**About this task:**
Wherever a line of the records contains "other", copy that line.
BEGIN
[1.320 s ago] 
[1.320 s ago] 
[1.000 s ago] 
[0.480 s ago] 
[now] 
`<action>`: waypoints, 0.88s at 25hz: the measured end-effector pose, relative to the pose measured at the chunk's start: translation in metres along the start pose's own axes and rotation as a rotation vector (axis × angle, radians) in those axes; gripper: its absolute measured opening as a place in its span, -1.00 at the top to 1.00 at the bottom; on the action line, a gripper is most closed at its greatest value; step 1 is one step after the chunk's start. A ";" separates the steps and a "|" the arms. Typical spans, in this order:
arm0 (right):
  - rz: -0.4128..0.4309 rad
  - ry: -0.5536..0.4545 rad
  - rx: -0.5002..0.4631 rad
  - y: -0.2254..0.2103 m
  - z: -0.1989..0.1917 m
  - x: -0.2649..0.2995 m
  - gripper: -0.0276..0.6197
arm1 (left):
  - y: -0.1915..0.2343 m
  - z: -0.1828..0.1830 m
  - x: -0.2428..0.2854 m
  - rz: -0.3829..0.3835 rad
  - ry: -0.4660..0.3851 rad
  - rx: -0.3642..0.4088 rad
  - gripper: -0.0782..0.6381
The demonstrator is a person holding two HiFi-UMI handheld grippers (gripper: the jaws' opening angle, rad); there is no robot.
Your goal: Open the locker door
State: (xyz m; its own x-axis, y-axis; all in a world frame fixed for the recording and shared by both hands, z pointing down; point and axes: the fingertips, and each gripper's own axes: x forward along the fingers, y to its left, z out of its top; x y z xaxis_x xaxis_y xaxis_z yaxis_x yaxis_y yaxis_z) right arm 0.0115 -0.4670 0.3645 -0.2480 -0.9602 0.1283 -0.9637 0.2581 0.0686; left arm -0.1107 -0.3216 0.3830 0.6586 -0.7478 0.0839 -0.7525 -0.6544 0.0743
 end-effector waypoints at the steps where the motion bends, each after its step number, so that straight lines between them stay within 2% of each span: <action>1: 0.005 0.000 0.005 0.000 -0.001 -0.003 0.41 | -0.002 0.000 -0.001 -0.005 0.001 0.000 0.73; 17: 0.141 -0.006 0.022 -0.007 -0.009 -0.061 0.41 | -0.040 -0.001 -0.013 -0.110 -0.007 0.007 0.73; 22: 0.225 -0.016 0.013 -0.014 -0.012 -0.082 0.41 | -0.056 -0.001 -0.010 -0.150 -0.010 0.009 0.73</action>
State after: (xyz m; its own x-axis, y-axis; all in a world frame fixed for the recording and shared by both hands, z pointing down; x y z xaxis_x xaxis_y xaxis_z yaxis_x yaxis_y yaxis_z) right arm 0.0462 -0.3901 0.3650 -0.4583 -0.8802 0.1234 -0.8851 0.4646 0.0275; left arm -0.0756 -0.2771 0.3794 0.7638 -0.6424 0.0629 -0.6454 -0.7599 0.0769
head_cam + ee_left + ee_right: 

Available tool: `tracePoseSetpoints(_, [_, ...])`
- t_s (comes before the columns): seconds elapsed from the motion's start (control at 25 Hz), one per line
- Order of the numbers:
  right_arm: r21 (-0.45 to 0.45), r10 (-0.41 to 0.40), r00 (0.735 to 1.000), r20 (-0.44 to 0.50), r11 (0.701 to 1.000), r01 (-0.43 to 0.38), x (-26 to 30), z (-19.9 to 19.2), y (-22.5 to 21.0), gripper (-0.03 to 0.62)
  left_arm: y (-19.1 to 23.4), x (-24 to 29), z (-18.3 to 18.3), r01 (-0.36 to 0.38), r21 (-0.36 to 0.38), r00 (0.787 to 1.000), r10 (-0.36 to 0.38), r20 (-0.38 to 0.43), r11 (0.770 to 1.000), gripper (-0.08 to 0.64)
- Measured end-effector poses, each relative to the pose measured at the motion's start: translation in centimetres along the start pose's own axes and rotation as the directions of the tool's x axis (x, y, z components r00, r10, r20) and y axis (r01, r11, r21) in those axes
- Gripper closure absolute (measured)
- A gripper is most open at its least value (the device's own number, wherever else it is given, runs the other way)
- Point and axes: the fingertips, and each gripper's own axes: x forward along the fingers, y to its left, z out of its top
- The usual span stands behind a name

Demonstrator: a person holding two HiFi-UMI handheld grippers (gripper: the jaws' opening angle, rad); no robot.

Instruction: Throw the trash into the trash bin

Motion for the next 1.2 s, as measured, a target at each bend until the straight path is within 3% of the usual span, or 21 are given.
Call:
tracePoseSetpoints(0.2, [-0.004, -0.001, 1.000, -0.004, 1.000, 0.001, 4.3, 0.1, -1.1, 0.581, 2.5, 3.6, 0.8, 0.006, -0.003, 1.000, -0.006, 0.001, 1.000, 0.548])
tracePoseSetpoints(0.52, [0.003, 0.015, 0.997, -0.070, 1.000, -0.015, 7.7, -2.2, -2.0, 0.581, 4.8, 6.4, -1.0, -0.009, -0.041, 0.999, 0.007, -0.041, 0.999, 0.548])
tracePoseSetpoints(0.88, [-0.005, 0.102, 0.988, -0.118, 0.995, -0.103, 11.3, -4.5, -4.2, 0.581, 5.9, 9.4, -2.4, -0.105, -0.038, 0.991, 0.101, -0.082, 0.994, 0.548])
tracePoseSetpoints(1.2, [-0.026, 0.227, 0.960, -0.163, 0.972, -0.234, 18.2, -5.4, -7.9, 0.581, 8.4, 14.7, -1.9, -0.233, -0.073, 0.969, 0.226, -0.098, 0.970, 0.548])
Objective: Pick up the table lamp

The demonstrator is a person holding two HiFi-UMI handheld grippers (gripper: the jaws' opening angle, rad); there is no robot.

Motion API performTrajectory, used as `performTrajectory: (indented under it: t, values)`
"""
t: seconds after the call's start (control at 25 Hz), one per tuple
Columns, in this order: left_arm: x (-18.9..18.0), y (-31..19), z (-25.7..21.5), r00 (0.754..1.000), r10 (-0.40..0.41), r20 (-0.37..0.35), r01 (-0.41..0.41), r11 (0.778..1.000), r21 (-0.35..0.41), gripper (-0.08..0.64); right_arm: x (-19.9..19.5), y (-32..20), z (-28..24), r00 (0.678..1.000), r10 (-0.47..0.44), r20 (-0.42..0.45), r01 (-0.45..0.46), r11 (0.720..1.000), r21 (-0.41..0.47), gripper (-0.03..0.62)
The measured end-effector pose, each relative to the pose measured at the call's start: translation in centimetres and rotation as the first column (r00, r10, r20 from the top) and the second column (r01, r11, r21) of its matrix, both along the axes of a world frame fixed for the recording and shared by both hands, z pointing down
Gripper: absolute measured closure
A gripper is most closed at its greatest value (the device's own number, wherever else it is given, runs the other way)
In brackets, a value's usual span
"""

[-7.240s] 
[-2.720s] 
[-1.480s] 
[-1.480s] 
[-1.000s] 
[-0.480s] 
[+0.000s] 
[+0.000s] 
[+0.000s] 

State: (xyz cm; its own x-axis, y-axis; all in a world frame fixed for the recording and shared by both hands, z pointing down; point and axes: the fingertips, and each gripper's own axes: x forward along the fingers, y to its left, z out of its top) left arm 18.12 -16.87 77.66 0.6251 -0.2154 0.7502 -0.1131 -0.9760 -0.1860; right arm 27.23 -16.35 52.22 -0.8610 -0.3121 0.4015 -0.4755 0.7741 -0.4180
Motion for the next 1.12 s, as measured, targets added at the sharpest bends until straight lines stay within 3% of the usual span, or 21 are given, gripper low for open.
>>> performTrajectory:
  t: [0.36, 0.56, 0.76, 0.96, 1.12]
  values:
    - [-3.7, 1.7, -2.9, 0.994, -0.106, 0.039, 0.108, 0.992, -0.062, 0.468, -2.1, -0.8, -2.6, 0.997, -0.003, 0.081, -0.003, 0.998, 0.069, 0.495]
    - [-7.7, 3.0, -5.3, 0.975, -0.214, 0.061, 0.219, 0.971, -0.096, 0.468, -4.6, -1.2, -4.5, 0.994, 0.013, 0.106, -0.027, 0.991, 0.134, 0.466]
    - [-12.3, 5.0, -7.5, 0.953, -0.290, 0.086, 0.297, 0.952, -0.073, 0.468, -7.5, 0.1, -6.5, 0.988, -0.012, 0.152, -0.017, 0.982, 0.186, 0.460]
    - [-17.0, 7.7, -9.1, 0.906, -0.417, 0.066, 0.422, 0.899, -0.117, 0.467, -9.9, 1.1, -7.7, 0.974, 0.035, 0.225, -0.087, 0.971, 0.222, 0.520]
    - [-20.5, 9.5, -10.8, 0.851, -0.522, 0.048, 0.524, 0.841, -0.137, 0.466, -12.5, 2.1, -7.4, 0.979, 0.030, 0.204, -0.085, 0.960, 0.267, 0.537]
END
**Output for this exercise:**
- A gripper is most open at its least value (the device's own number, wherever else it is given, runs the other way)
A gripper is most closed at its greatest value (the device's own number, wherever else it is given, runs the other way)

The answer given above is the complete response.